En Belgique, une femme sur cinq recourt à l'avortement au moins une fois dans sa vie
En Belgique, l'avortement concerne une femme sur cinq ; en France, c'est même une femme sur trois, indique le docteur Verougstraete, qui pratique des IVG depuis plusieurs décennies. "Si vous prenez dix femmes de 50 ans au hasard, deux d'entre elles ont arrêté une grossesse au moins une fois au cours de leur vie", indique la gynécologue.
- Publié le 20-11-2019 à 09h48

En Belgique, l'avortement concerne une femme sur cinq ; en France, c'est même une femme sur trois, indique le docteur Verougstraete, qui pratique des IVG depuis plusieurs décennies. "Si vous prenez dix femmes de 50 ans au hasard, deux d'entre elles ont arrêté une grossesse au moins une fois au cours de leur vie", indique la gynécologue.
Une femme est en moyenne fertile pendant 35 ans et connaît autour de 450 cycles d'ovulation au cours de sa vie. "La protection tous les jours, sans faille, c'est quasi impossible. Toutes les femmes ont des accidents de contraception. Les plus fertiles le paient cash".

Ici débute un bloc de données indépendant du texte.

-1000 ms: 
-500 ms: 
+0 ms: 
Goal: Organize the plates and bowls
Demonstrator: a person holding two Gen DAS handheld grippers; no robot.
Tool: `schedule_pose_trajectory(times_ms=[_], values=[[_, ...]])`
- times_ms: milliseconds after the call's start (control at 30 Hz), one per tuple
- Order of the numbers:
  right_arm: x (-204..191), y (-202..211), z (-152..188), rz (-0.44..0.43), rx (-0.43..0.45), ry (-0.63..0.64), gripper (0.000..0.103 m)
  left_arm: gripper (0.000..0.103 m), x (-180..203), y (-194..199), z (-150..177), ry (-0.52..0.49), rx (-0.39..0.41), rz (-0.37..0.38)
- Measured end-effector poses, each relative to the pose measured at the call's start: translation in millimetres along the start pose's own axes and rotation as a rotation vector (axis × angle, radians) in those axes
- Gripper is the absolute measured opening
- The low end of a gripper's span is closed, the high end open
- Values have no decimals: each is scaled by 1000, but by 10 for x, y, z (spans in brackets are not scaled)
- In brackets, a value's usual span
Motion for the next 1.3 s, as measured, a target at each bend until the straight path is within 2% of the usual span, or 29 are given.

L'IVG se pratique dans 8 cas sur 10 dans un centre extra-hospitalier et 2 fois sur 10 à l'hôpital. En l'absence de chiffres officiels récents, les données récoltées par les centres extra-hospitaliers qui pratiquent des avortements (Luna en Flandre ; les centres de planning familial du Gacehpa et des Femmes prévoyantes socialistes, côté francophone) sont éclairantes.
On n'y voit pas d'augmentation du nombre d'avortements au cours des années récentes. Il y aura même une inflexion. En 2017, on a relevé 15 091 IVG pratiquées dans le délai légal de 12 semaines dans les plannings familiaux, soit le niveau le plus bas depuis 6 ans. En 2012, il y en a eu 15 736 ; en 2013, 16 256 ; en 2014, 15 758 ; en 2015, 15 947 et en 2016, 15 147.
Comment expliquer cette tendance ? "Dans les centres, on propose de placer un stérilet hormonal ou en cuivre après une IVG. Cela a peut-être diminué le nombre de femmes qui tombent une nouvelle fois enceintes sans l'avoir voulu", avance le docteur Verougstraete.
Remboursement du stérilet
Si l'interruption volontaire de grossesse est remboursée par l'Inami (assurance maladie-invalidité), le stérilet ne l'est pas. Certaines mutuelles interviennent, partiellement, après-coup. "Les stérilets devraient être remboursés directement par l'assurance-maladie. On plaide depuis longtemps en faveur de cette mesure. Si l'Inami n'a pas d'argent, qu'au moins le stérilet soit remboursé pour les femmes qui bénéficient d'une intervention majorée ou n'ont pas du tout de sécurité sociale. Ce sont celles qui en ont le plus besoin", scande le docteur Verougstraete.